По словам вице-президента РАН Юрия Балеги, для реализации межакадемической «дорожной карты» подготовлена программа совместных мероприятий РАН и КАН на период 2019-2021 годов. Также в 2020-м и 2021 годах планируется проведение симпозиумов по исследованию Тибетского плато и Арктики, нейронаукам, мониторингу и предупреждению стихийных бедствий, космической оптике. Китайской стороной предложено разработать совместную программу на три года.
Председатель Уральского отделения РАН академик Валерий Чарушин подробно остановился на вопросах сотрудничества ученных региона с китайскими коллегами. Он сообщил, что в 2018 году институты УрО РАН заключили 184 соглашения, из них 44 — с КНР. В прошлом году в научных организациях УрО РАН приняты 630 иностранных ученых, в том числе 134 из КНР. По словам академика, «сегодня необходимы усилия, чтобы координировать эту деятельность и внутри РАН, и с ведомствами».
— У нас нет финансовых возможностей для развития этого сотрудничества, — подчеркнул ученый, отметив, что отечественные специалисты «получают в КНР радушный прием, а российская сторона такой не может обеспечить».
По мнению председателя СО РАН академика Валентина Пармона, «координация научного взаимодействия между РФ и Китаем сейчас на нуле».
— Институты никакой информации не дают, Минобрнауки никакой координации не осуществляет. Случайно узнаю, что национальный проект КНР «Один пояс — один путь», который проходит через Сибирь, «обсчитывали» 11 институтов РАН. Кто работал? Что было передано? Неплохо, конечно, что даем информацию, но мы должны тоже знать об этом, — возмутился глава СО РАН.

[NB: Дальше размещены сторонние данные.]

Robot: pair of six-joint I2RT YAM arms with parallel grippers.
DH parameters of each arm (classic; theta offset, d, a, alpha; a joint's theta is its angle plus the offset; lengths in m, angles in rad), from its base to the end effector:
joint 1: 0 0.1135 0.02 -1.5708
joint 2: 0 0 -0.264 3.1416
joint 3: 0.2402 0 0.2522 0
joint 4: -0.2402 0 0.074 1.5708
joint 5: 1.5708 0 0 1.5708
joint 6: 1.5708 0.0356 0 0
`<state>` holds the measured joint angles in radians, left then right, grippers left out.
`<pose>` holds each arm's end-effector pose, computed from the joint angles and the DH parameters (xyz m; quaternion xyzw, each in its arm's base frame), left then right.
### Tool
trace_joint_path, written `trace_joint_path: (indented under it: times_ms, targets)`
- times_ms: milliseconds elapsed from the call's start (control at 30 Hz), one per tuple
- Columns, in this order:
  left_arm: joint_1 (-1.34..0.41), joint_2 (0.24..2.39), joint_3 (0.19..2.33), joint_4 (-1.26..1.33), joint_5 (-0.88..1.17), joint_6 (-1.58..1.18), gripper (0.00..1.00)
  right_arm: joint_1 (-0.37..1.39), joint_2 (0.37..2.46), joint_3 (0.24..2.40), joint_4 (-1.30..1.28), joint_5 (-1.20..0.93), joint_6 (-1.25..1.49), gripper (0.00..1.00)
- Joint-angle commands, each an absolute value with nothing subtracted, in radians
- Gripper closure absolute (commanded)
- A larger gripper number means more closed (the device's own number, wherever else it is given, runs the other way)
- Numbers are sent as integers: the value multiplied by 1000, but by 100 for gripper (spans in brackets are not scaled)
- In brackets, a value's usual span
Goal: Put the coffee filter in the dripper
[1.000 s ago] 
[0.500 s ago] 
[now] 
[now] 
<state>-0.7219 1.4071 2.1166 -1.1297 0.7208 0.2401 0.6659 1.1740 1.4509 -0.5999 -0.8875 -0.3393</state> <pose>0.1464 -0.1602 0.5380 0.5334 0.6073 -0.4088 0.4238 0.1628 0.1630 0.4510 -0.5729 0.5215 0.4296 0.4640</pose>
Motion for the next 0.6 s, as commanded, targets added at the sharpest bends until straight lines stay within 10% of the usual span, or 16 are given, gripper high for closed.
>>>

КНР расширяет свое влияние на научном мировом поле, констатировал А.Сергеев.
— Задача у нас достаточно сложная: в плане научно-технологическом мы становимся не очень нужными. Как правильно было отмечено, Китай перешел от политики импорта технологий к политике импорта умов — это факт. Те предложения, которые сегодня КНР делает нашим ученым, очень серьезны не только по зарплатам, но и по возможности реализовывать свои задумки в Китае. Мы в этих условиях должны правильно выстраивать свою политику, потому что в науке без сотрудничества с Китаем нам будет тяжело, но мы к этому сотрудничеству должны подходить по-умному, грамотно, чтобы оно было взаимовыгодным. Считается, что Китай превращается в «старшего брата» не только в экономике, но и в науке. Причины этого, успехи наших партнеров надо серьезно анализировать, — резюмировал президент РАН.
В общем, дискуссия лишний раз показала: КНР — страна особенная, на Россию очень непохожая, и чтобы сотрудничество с ней принесло нам максимальную выгоду, придется разгадать еще немало ребусов, чем и предстоит заниматься нашим ученым.